William Lykins is a grandson of Elder Daniel Williams. He is a lawyer of some prominence, in Morgan county, and has long been the most prominent preacher in Burning Spring Association, of which he has been moderator for many years past. He is now about 75 years of age, if living, and when last heard from, two or three years ago, was actively engaged, both in the ministry and at the bar.
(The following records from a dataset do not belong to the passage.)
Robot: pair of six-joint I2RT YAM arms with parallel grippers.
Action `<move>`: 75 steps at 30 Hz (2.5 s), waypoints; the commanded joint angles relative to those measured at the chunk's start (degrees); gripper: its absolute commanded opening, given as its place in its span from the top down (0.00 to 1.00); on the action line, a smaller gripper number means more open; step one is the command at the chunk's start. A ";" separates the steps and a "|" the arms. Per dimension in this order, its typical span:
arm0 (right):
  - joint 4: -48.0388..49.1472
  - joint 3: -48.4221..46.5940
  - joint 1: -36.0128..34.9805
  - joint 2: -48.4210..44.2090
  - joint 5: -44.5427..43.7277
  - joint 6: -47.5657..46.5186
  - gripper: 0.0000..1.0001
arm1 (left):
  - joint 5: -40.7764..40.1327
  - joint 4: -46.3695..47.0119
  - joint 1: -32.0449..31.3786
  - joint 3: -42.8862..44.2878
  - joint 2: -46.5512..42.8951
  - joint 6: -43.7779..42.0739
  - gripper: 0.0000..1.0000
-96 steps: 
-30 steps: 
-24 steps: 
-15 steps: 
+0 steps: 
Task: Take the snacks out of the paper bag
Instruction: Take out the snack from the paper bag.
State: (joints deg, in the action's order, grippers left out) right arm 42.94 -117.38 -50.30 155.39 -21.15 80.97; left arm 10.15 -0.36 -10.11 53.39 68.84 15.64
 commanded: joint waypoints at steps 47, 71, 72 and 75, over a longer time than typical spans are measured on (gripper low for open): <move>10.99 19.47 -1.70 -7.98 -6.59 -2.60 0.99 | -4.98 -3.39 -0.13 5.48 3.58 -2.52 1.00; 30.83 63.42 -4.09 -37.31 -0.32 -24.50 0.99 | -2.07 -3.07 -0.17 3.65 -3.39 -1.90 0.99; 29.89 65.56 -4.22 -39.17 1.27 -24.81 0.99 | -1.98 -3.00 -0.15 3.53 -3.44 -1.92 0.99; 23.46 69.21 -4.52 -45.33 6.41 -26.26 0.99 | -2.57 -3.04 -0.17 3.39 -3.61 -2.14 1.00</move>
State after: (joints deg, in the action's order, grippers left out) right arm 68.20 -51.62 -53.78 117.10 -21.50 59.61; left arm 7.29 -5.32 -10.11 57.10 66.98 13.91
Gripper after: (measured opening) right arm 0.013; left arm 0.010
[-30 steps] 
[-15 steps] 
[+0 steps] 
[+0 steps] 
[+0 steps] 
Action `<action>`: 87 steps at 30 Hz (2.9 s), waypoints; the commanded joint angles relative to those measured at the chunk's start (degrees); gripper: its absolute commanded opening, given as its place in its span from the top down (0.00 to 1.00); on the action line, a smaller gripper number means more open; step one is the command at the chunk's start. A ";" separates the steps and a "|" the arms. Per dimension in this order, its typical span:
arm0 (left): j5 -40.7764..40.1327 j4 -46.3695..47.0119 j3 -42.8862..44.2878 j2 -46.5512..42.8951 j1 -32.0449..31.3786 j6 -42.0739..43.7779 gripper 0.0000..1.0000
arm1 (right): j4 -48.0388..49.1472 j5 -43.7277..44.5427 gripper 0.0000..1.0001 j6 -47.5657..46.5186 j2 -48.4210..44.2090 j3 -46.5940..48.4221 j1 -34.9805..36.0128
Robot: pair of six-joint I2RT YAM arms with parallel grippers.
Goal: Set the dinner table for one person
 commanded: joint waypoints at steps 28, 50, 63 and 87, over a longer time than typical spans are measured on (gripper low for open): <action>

William Coffee was among the most prominent of the early ministers of this Association. He was moderator of the body about twenty-years. He lived at Low Gap, in Morgan county, where he closed his long ministry, about 1856.

South Union Association

This fraternity, located principally in the counties of Whitley and Knox, is the oldest association in Cumberland Valley, above the Cumberland Falls. It was constituted, at Clear Fork meeting house, in Whitley county, on the third Friday in September, 1815. Some of the churches, at least, of which it was composed, were dismissed from Stocktons Valley. The early records of the body are lost, and very little of its early history is now known.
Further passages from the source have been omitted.